In my current project some part of code taking more than 30 minutes to complete the process. I found clock function would be best choice for getting the method execution time, but is there any other way to get the maximum time taking line of code? or else I have to log every method with clock function that would be a complex process for me because it is really gigantic project that would take forever to do it.
Proper way to do it - profiling. This will give you pretty useful information based on functions - where code spent most, which function was called most of the time etc. There are profilers that available on compiler level (like gcc has option to enable it) or you can use 3rd party ones. Unfortunately profiling itself will affect performance of the program and you may see different timing than real program with profiler enabled, but usually it is a good starting point.
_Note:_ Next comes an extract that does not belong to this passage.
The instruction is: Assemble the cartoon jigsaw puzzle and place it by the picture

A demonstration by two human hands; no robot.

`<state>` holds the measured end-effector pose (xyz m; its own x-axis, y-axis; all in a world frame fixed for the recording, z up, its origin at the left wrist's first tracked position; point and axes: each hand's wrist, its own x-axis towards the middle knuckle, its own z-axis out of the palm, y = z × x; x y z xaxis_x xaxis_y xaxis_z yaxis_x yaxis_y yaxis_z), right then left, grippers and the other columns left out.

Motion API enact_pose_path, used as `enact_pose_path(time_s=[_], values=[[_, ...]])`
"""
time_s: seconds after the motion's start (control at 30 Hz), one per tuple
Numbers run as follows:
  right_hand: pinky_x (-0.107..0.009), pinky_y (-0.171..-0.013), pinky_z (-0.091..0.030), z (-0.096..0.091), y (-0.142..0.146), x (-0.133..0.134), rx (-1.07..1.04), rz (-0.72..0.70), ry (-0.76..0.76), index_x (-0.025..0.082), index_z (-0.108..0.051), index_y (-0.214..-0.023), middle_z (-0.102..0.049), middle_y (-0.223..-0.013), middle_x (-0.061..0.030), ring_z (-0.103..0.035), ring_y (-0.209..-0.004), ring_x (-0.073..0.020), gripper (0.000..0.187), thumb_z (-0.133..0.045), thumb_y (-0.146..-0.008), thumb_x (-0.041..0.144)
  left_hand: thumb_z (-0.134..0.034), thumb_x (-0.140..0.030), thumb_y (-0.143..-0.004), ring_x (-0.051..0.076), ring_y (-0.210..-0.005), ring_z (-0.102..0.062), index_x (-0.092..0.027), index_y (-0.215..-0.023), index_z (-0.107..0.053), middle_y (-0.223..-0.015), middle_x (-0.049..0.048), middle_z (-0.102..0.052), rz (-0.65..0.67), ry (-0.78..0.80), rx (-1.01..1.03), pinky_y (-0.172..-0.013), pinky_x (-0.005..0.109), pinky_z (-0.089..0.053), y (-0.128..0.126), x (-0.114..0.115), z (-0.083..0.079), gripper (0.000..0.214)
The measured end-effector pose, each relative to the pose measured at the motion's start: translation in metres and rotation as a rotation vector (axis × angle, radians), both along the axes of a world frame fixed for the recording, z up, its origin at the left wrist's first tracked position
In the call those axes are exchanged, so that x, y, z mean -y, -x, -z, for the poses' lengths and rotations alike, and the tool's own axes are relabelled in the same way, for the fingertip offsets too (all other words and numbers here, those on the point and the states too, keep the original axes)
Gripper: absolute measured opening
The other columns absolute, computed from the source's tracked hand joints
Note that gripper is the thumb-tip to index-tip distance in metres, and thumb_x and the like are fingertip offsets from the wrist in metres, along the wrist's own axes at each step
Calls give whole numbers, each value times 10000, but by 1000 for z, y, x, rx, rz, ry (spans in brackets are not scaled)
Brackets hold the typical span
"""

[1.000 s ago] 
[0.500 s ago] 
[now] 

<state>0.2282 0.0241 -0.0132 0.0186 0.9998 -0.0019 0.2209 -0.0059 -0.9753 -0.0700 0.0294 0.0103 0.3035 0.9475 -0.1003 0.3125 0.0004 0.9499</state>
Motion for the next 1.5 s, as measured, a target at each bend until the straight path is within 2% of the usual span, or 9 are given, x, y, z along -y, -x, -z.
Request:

As to measure execution time of every line of code, that is not practical. First of all not every line produces executable code especially after optimizer. On another side it is pretty useless to opimize code that not compiled with optimization enabled.
Related
I have a code with a loop that counts to 10000000000, and within that loop, I do some calculations with conditional operators (if etc). It takes about 5 minutes to reach that number. so, my question is, can I reduce the time it takes by creating a DLL and call that dll for functions to do the calculation and return the values to the main program? will it make a difference in time it takes to do the calculations? further, will it improve the overall efficiency of the program?
By a “dll” I assume you mean going from managed .net code to that of un-managed “native” compiled code. Yes this approach can help.
It much depends. Remember, the speed of the loop code is likely only 25 seconds on a typical i3 (that is the cost and overhead to loop to 10 billion but doing much nothing else).
And I assumed you went to the project, then compile. On that screen select advanced compile. There you want to check remove integer overflow checks. Make sure you loop vars are integers for speed.
At that point the “base” loop that does nothing will drop from about 20 seconds down to about 6 seconds.
So that is the base loop speed – now it come down to what we are doing inside of that loop.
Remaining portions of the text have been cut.